Silih bergantinya kekuasaan kolonial, membuat nama Batavia kemudian diganti oleh pemerintah Jepang. Ya, pada tahun 1942, Belanda telah menyerah kalah kepada Jepang, dan menyerahkan seluruh wilayah Hindia Belanda kepada pemerintah Jepang, baik secara politik maupun ekonomi.
Hal ini dimanfaatkan Jepang dengan mengembalikan nama Jayakarta menjadi Djakarta Toko Betsu Shi. Secara politis, ini adalah modal kepercayaan yang dibangun oleh Jepang guna mendapatkan dukungan rakyat Indonesia. Jepang akan dianggap sebagai negara pembebas, walau faktanya bersikap sama sebagai penjajah, kala itu.

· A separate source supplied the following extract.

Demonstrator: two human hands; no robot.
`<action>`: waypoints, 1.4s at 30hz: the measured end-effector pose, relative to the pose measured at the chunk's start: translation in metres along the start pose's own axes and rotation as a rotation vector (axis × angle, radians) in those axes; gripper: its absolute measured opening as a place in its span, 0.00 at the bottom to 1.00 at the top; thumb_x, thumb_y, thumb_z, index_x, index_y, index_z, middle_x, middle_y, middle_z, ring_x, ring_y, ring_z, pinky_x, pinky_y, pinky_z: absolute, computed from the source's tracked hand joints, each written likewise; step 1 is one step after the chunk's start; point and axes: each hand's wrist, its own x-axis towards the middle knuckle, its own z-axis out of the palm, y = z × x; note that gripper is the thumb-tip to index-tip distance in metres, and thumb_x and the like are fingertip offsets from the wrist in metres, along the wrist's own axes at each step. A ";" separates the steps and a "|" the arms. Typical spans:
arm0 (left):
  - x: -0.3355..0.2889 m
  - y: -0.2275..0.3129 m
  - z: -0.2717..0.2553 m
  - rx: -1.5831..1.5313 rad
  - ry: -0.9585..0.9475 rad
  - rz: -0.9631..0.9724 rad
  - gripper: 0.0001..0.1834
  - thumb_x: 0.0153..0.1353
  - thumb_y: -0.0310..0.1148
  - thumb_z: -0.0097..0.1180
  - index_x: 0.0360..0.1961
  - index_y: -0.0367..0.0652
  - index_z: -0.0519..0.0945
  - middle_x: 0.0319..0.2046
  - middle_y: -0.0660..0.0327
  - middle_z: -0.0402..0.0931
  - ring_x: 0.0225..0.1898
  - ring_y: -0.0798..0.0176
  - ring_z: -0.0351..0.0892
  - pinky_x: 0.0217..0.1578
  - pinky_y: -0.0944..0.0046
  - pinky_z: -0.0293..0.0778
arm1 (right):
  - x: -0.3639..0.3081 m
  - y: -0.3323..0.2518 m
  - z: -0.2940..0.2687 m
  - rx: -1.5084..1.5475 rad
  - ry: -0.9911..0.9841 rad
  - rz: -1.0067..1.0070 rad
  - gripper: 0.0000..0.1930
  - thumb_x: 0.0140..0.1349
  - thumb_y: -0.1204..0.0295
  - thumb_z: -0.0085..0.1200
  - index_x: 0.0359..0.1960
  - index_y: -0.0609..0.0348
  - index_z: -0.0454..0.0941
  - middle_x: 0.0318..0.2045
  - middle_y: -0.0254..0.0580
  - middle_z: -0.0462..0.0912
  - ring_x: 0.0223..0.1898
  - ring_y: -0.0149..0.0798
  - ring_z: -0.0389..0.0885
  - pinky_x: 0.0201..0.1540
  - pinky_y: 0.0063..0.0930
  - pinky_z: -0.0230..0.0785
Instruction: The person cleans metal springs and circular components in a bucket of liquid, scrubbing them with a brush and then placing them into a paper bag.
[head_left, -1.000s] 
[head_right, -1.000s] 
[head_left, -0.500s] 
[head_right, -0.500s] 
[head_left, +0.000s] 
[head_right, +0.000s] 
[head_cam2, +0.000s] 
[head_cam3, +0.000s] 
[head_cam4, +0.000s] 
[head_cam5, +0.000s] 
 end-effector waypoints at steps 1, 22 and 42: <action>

Nah, usai Indonesia berhasil memproklamirkan kemerdekaannya, baru nama Djakarta kembali ditetapkan sebagai nama Ibu Kota Negara Republik Indonesia. Tetapi, masyarakat mengenal Jayakarta yang identik dengan Jakarta sebagai asal muasal nama Jakarta kini. Dimana Wali Kota Jakarta periode 1953-1958, Sudiro adalah tokoh dibalik penetapan tersebut.
Tanggal 22 Juni, kini secara rutin ditetapkan sebagai Hari Jadi Kota Jakarta. Dengan berbagai macam bentuk pementasan budaya dan kesenian Kota Jakarta yang syarat dengan hikmahnya. Tetapi, latar belakang sejarah yang menyertainya, tentu jangan sampai dilupakan oleh generasi muda saat ini. Selamat HUT Jakarta yang ke 495. Semoga bermanfaat.